Professor Edward Cocking, director of the university's Centre for Crop Nitrogen Fixation, made the breakthrough when he found that a strain of nitrogen-fixing bacterium in sugarcane was able colonise all major crop plants.
The centre has since developed a technique, known as N-Fix, to apply the bacterium to all the the plant's cells using a seed coating.
Over the last 10 years, it has conducted extensive research in the laboratory, growth rooms and glasshouses, to confirm the effect.
Professor Cocking said: "Helping plants to naturally obtain the nitrogen they need is a key aspect of world food security. The world needs to unhook itself from its ever-increasing reliance on synthetic nitrogen fertilisers, which have high economic and environmental costs."

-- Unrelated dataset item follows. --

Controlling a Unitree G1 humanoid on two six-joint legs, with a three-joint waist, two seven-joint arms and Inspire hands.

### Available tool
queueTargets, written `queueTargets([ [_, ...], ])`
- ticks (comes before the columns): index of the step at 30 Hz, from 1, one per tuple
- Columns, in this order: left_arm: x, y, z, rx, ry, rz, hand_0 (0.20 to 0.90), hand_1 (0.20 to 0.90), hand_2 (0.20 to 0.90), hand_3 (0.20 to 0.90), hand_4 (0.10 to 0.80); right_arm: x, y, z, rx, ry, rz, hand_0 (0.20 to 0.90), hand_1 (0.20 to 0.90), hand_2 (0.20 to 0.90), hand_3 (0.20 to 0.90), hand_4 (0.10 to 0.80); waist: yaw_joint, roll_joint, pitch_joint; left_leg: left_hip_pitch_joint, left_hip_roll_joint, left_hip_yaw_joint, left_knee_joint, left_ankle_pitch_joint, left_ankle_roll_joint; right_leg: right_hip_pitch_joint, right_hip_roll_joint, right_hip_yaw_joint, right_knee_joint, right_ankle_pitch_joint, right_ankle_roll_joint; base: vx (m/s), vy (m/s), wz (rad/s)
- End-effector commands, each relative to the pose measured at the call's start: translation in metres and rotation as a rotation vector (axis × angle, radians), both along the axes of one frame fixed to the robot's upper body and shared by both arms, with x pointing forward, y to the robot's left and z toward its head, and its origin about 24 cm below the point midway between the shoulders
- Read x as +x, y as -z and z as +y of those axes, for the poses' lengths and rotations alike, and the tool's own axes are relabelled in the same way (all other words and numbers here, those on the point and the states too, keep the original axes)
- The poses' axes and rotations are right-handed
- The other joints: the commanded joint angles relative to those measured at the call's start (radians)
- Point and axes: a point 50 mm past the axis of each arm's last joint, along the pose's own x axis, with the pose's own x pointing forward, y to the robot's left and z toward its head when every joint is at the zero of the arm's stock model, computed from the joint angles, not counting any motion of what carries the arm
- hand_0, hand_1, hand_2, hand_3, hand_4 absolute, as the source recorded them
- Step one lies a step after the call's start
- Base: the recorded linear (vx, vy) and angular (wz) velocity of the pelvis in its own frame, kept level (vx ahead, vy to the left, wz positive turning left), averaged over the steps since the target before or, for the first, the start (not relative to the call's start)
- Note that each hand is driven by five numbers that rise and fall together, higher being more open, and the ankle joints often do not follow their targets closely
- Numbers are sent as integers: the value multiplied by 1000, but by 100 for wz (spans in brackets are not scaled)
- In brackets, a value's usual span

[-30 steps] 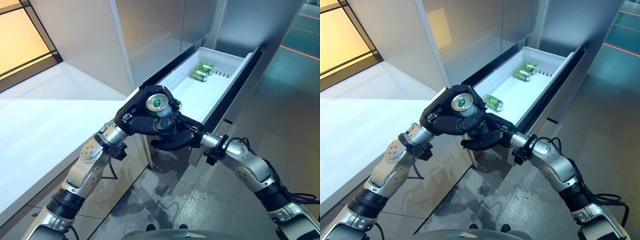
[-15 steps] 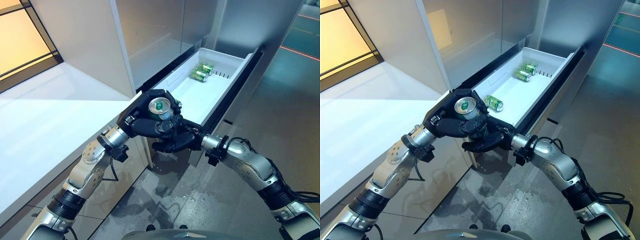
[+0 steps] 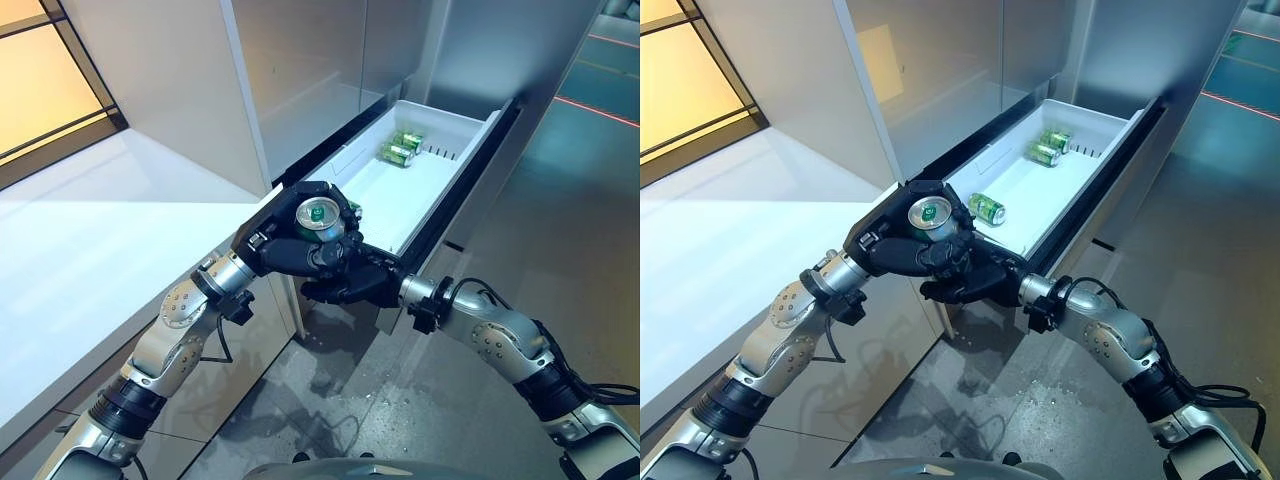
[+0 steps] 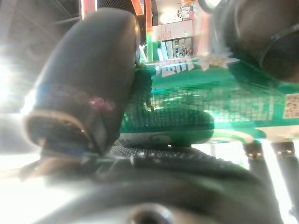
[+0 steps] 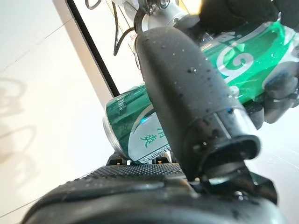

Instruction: Put drinks into fridge and close the fridge

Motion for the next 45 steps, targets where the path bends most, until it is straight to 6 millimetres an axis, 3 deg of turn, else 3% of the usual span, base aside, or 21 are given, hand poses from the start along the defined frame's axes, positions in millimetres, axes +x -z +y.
queueTargets([
  [1, 6, -50, -23, -174, 93, -229, 300, 300, 300, 200, 100, 0, -64, 45, 288, -178, -240, 900, 900, 900, 900, 800, -3, -26, -85, -13, -39, -35, 2, -72, 28, -20, -16, -16, 42, -48, 78, 0, 0, 0],
  [14, 6, -48, -25, -160, 91, -210, 300, 300, 300, 200, 100, 2, -74, 45, 133, -216, -381, 900, 900, 900, 900, 800, -1, -27, -80, -12, -39, -36, 7, -73, 28, -18, -17, -17, 48, -51, 75, 0, 0, 0],
  [25, 8, -43, -27, -161, 95, -184, 300, 300, 300, 200, 100, 1, -75, 51, 139, -244, -383, 900, 900, 900, 900, 800, 1, -26, -81, -10, -39, -37, 8, -74, 28, -16, -17, -18, 50, -53, 76, 0, 0, 0],
  [26, 8, -43, -28, -158, 94, -185, 300, 300, 300, 200, 100, 0, -74, 51, 142, -250, -378, 841, 841, 841, 831, 731, 1, -26, -81, -10, -39, -36, 8, -74, 28, -16, -17, -19, 50, -53, 76, 0, 0, 0],
  [27, 8, -42, -28, -155, 91, -184, 300, 300, 300, 200, 100, 0, -74, 52, 140, -254, -374, 639, 639, 639, 595, 495, 1, -26, -81, -10, -38, -35, 8, -74, 27, -16, -17, -20, 50, -54, 76, 0, 0, 0],
  [29, 7, -41, -28, -156, 87, -182, 300, 300, 300, 200, 100, -1, -73, 52, 147, -257, -359, 444, 444, 444, 367, 267, 2, -27, -81, -9, -37, -34, 8, -74, 27, -15, -18, -21, 50, -55, 76, 0, 0, 0],
  [30, 7, -41, -27, -156, 87, -182, 300, 300, 300, 200, 100, -1, -72, 52, 148, -257, -357, 300, 300, 300, 200, 100, 2, -27, -81, -9, -37, -34, 9, -74, 27, -15, -18, -21, 50, -55, 76, 0, 0, 0],
  [45, 8, -41, -25, -66, 25, -262, 300, 300, 300, 200, 100, 1, -70, 51, 169, -222, -329, 300, 300, 300, 200, 100, 3, -28, -77, -5, -36, -36, 13, -76, 27, -10, -16, -24, 54, -58, 74, 0, 0, 0],
])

Dr Susan Huxtable, director of intellectual property commercialisation at the university, said: "N-Fix has the power to transform agriculture, while offering a significant saving to the grower through the reduced costs of fertilisers. It is a great example of how university research can have a world-changing impact."
The N-Fix technology has been licensed by the University of Nottingham to Azotic Technologies to develop and commercialise globally. Azotic is now working on field trials in order to produce robust efficacy data before seeking regulatory approval in the UK and worldwide.
It anticipates that N-Fix will be commercially available "within the next two to three years".